Looking back, former Washington Post political columnist and historian Haynes Johnson says the press, in addition to genuinely liking Reagan as a man, was acutely aware of the charges by conservatives that it had a liberal, unpatriotic bias. And that defensiveness translated into deferential treatment. "The press wanted to bend over backward not to be seen as part of the liberal establishment agenda," says Johnson. "I was conscious of it myself."
"Coming out of Watergate, there was a feeling within the press that we'd gone too far," says Robert Parry, who covered the Reagan administration for the Associated Press and Newsweek. He left the weekly, he says, after it refused to let him aggressively pursue what subsequently became the Iran-Contra scandal. "There was a feeling we should be more respectful on how we [went] about things and there were places we really shouldn't go."

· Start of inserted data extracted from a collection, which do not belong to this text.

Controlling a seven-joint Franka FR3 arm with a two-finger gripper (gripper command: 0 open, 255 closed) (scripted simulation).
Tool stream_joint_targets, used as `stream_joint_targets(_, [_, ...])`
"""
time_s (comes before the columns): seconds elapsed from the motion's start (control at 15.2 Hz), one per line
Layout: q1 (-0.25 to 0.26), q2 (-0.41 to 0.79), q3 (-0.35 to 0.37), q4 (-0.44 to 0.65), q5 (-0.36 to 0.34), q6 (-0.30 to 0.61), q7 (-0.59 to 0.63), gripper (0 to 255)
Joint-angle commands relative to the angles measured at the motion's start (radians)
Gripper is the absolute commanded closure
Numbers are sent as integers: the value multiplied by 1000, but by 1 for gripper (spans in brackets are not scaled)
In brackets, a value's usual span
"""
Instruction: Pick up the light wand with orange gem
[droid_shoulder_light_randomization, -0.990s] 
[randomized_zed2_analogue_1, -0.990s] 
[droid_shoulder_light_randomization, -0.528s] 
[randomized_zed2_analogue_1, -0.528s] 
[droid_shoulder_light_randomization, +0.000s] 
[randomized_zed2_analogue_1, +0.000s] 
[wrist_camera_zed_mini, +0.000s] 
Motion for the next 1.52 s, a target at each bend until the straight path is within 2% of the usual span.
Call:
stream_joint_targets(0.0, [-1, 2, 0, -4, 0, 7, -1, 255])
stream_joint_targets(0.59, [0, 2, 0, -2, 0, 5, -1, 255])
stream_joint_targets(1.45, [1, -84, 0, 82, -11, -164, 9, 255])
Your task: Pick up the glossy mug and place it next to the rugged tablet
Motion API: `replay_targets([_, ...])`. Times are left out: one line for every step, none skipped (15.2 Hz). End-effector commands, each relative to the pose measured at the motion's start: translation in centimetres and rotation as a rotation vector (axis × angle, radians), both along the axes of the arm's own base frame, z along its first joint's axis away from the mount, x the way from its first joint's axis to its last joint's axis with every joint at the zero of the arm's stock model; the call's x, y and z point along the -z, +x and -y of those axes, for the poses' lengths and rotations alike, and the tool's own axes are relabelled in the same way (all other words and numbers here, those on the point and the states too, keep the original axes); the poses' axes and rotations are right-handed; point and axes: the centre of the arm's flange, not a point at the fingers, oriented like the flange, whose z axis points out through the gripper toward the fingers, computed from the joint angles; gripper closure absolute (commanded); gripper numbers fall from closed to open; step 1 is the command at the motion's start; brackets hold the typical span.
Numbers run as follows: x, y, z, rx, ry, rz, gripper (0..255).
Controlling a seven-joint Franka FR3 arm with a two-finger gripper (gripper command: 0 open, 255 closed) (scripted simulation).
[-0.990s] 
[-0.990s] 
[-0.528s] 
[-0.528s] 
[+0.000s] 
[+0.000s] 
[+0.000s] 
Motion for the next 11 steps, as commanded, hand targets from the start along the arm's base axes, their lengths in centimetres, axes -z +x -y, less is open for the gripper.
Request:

Against that backdrop this week's unprecedented and at times baffling coverage begins to make some sense. "There's a lot of deification going on. And it's around the clock," Johnson remarked.
There's undoubtedly something moving and necessary about the pageantry of a nationally televised memorial for a president who has died, even if that means broadcasting, for a solid hour, the picture of a 747 sitting motionless on the tarmac at Point Mugu Naval Air Station in California, as cable outlets and the four major networks did on Wednesday. But the vast majority of coverage this week had little or nothing to do with the official service. Instead, television offered up an endless stream of chatter about optimism, communication, leadership and personality -- mostly without discussion of the historical record. With such a huge swath of Reagan's public and private life apparently deemed off limits by the press -- from the Wall Street crash of '87 to Reagan's often distant relationship with his own children -- the coverage after the first 24 hours morphed into a news-free echo chamber. Clips and quotes from Sunday's coverage were indistinguishable from the ones airing two, three and four days later.
For example, on Monday night, PBS's Charlie Rose interviewed Reagan's former secretary of state, George Shultz, who told a lengthy anecdote about how Reagan had once added a few common touches to improve an important foreign-policy speech Shultz was set to deliver. On Tuesday night, Rose's program aired archival footage of previous guests discussing Reagan, and there was Shultz, from a 2001 appearance, telling Rose the exact same anecdote in the exact same language.
USA Today suggested that this week's intense coverage simply "reflect[s] America's fondness for him." But there seems to be something else at work. After all, President Clinton left office with higher approval ratings than Reagan did, and a USA Today poll last year found that more Americans consider Clinton to be "the greatest" president than think Reagan was.
Does anyone think that if Clinton were to die in the current media climate, his critics and criticism of him would effectively be banned from the airwaves? If anyone does, perhaps they should tune in to CBS, because news anchor Dan Rather told the Philadelphia Inquirer this week that since Reagan was "a twice-elected, two-full-term president, ... [this] is not the time for a seminar on his strengths and weaknesses."